Para Diego, há uma relação de reciprocidade entre as duas tecnologias: “A Netflix tirou as emissoras de televisão de uma zona de conforto. Não é à toa que elas acompanharam esse movimento e criaram aplicativos para os usuários acessarem sob demanda, na hora e no lugar que quiserem, os conteúdos de sua programação. No entanto, esse movimento não fez com que as emissoras de TV optassem por lançar seus conteúdos apenas nessas novas plataformas. O fluxo televisivo com sua grade de programação ainda alcança boa parte da população. A Netflix contribui para o que seria uma TV do futuro, mas é importante destacar que ela e TV se influenciam mutuamente”, explicou o professor.

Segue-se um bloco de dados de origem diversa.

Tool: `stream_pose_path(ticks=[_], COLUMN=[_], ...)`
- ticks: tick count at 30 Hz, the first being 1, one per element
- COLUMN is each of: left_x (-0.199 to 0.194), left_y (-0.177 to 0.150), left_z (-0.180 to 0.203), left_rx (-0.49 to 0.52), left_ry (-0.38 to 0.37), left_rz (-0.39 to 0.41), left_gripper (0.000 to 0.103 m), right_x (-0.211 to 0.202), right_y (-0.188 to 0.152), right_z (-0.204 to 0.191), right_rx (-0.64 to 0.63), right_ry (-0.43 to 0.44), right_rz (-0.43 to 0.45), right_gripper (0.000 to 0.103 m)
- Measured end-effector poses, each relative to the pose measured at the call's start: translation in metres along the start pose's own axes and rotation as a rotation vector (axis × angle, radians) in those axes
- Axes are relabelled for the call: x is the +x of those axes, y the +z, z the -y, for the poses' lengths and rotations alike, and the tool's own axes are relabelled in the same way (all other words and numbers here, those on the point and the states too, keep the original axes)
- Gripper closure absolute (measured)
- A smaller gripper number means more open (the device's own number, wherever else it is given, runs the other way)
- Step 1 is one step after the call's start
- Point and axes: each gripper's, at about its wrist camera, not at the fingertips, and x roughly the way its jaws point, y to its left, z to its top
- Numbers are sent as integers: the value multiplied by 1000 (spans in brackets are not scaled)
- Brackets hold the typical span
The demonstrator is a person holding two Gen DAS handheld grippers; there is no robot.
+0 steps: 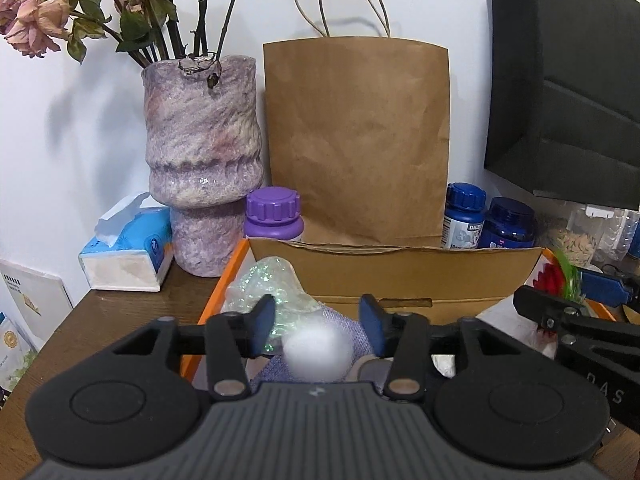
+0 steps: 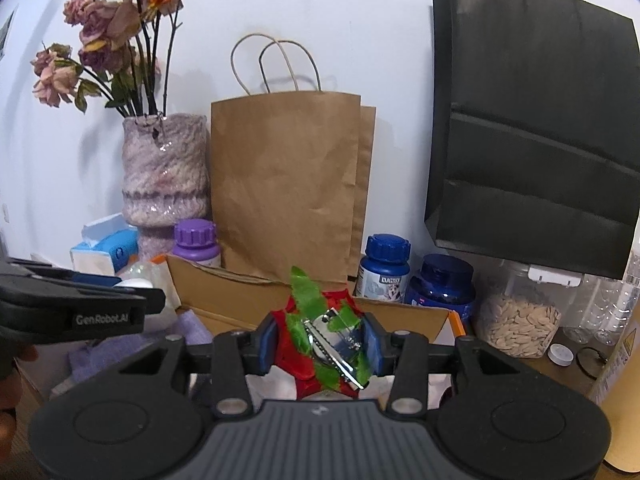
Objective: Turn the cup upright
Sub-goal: 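Open the left gripper over the red box while the right releases the gift bow inside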
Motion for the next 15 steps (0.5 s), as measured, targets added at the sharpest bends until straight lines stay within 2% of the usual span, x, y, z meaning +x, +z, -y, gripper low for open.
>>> stream_pose_path(ticks=[1, 3, 5, 9, 10, 15], left_x=[0, -2, -4, -7, -8, -11], left_y=[0, 0, 1, 2, 2, 2], left_z=[0, 0, -2, -5, -5, -6], left_rx=[1, 1, -2, -9, -10, -9], left_ry=[7, 16, 24, 44, 49, 32], left_rz=[3, 11, 18, 40, 49, 51], left_gripper=[41, 29, 22, 0, 0, 0], right_x=[1, 1, -1, -3, -3, -4], right_y=[0, -1, -1, 1, 1, 1], right_z=[0, 1, 4, 10, 12, 19], right_rx=[-1, -2, 4, 19, 25, 65], right_ry=[-4, -18, -37, -64, -67, -59], right_rz=[-1, -3, 3, 12, 12, 11], right_gripper=[57, 46, 23, 7, 1, 0])
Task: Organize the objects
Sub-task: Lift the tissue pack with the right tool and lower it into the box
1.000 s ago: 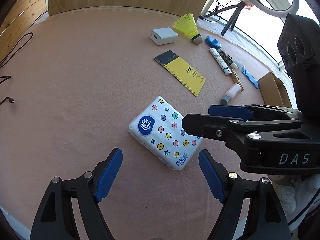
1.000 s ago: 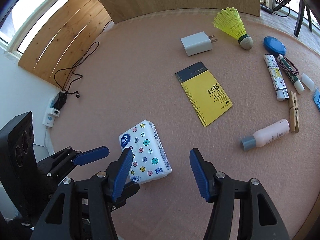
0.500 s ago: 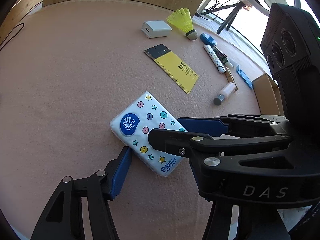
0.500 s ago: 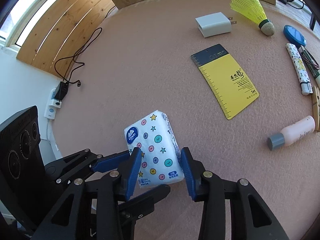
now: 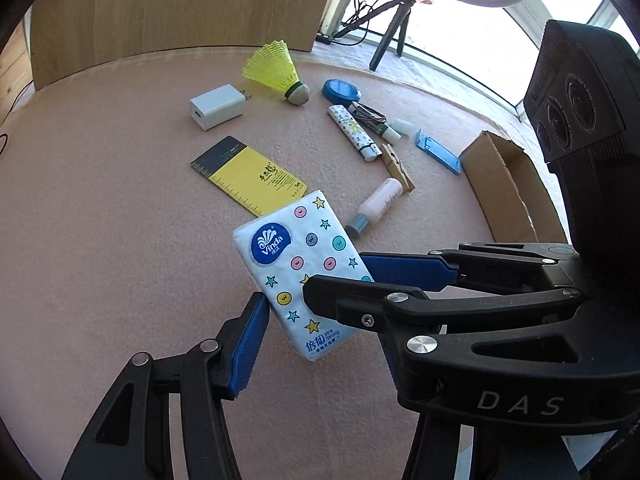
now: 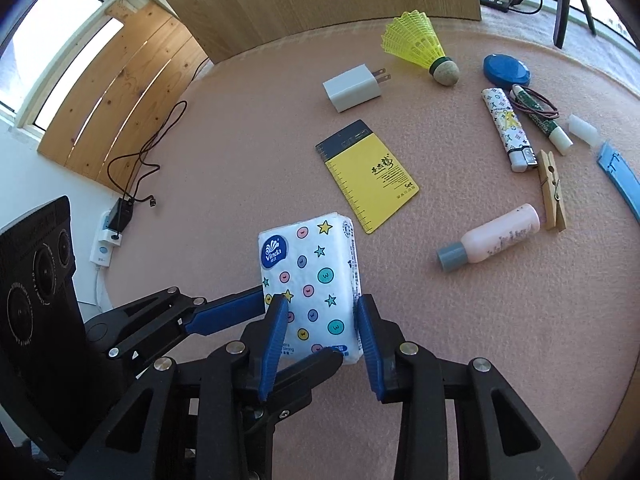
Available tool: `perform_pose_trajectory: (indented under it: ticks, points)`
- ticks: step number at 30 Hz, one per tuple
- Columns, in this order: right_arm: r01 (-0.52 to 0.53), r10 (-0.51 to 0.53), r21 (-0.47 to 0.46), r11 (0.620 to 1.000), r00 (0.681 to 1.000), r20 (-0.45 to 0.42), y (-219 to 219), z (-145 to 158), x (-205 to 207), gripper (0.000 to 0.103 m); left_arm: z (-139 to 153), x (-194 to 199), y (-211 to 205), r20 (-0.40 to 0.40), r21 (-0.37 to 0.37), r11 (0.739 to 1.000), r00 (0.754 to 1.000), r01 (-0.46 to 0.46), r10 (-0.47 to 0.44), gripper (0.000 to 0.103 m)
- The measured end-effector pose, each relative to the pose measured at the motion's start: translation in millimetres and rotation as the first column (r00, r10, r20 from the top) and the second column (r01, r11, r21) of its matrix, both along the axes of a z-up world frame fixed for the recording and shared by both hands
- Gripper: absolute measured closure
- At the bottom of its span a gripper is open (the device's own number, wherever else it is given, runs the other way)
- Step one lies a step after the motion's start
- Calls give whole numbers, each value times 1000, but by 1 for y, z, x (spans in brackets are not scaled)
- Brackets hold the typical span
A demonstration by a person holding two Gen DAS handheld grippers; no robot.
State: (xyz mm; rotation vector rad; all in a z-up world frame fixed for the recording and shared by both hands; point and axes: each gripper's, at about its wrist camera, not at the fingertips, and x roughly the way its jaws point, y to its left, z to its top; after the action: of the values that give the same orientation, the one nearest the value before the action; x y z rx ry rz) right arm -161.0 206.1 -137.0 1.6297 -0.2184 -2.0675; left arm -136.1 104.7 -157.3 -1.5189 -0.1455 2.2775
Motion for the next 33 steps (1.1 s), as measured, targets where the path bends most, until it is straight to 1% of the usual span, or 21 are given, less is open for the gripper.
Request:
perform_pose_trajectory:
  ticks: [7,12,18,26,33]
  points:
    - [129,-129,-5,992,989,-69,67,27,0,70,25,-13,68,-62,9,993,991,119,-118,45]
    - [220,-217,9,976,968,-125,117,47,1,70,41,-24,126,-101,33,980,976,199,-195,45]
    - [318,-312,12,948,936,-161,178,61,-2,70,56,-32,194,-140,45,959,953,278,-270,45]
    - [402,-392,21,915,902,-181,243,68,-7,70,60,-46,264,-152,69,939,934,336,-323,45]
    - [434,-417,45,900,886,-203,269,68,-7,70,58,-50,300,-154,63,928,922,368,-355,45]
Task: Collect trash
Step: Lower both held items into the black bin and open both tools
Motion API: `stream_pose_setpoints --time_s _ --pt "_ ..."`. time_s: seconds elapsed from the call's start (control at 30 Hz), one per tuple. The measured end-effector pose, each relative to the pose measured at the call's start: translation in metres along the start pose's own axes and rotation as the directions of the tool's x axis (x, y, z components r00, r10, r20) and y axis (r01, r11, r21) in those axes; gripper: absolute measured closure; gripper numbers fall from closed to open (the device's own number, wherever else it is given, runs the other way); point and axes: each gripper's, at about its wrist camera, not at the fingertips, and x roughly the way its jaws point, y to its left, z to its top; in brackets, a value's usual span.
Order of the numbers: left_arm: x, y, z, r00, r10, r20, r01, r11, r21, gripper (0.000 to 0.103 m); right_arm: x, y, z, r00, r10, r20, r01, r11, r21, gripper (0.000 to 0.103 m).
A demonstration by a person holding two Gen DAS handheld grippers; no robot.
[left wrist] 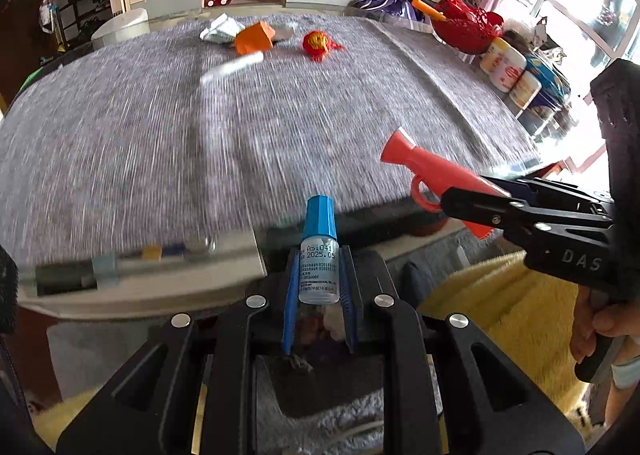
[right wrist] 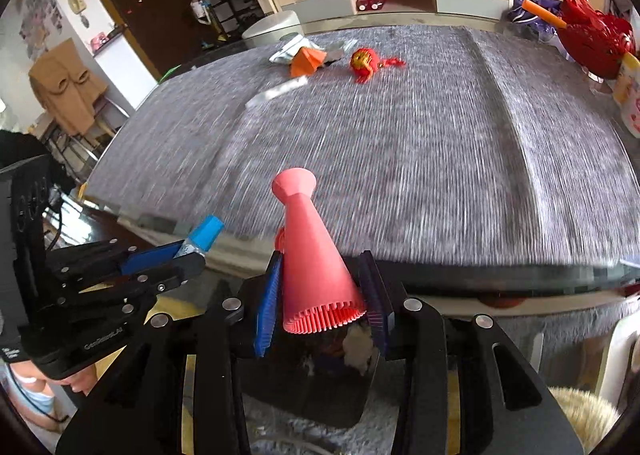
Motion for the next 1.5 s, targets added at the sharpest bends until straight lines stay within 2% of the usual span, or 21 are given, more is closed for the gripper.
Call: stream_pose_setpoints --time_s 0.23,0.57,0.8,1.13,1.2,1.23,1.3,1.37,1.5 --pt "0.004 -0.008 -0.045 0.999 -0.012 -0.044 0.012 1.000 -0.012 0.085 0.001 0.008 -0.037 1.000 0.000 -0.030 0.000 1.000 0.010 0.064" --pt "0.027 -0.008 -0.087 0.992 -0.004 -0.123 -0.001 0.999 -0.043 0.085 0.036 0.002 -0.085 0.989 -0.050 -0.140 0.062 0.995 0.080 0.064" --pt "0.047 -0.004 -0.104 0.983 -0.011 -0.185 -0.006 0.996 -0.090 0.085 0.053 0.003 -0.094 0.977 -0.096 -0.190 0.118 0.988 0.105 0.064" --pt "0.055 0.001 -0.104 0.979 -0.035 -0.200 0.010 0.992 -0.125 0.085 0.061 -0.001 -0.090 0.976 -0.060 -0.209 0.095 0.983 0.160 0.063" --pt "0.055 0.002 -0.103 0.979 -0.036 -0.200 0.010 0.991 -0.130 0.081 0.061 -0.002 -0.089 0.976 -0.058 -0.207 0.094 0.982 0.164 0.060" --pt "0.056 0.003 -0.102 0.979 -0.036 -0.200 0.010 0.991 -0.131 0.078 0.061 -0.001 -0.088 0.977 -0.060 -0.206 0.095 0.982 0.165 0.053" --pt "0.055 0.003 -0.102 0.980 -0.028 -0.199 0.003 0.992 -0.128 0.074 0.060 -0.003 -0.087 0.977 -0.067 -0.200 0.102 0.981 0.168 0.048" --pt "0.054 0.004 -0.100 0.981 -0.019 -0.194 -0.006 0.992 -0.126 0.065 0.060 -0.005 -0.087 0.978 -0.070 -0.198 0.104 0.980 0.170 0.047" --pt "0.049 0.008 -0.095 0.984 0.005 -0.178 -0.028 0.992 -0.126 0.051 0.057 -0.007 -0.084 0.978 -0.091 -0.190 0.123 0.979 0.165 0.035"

Diante de um cenário de baixa procura pela TV, inclusive pelos canais por assinatura, as emissoras abertas acabam apelando, das piores formas possíveis, por mais dígitos no ibope. Situação esta que mereceu um rico capítulo com análises de vários programas por Maurício Stycer no livro: “O modelo da televisão aberta é baseado em publicidade. Nem sempre audiência significa um público qualificado. O público que consome TV aberta hoje em dia é totalmente diferente do passado. Essa disparidade acaba levando às emissoras ao exagero. A televisão não precisa ignorar a audiência, eles precisam desse modelo. Mas os programas precisam ser criados antes de se pensar nos dígitos do ibope”, frisou.

Além de falar sobre novelas, ainda há na obra de Stycer um capítulo dedicado às séries, que tem dominado as rodas de conversa, principalmente entre os mais jovens. Ao indagarmos se o Brasil um dia chegará ao nível de qualidade norte-americano de produzir seriados, o jornalista revelou-se otimista: “Sinceramente, eu acho que sim. Um bom exemplo dessa capacidade foi Dupla Identidade (2014), de Glória Perez. Tinha umas referências claras de algumas séries estrangeiras. Ainda não é uma prioridade na Globo, mas eles sabem fazer. Amores Roubados (2014) é um outro exemplo desse talento, basta investir mais nesse formato”, colocou.

O momento é de enxergar a televisão sob um novo prisma. E o controle remoto, pelo visto, vai tentando sobreviver a mais esta revolução digital, onde todo o poder e autonomia está sendo dada para os telespectadores.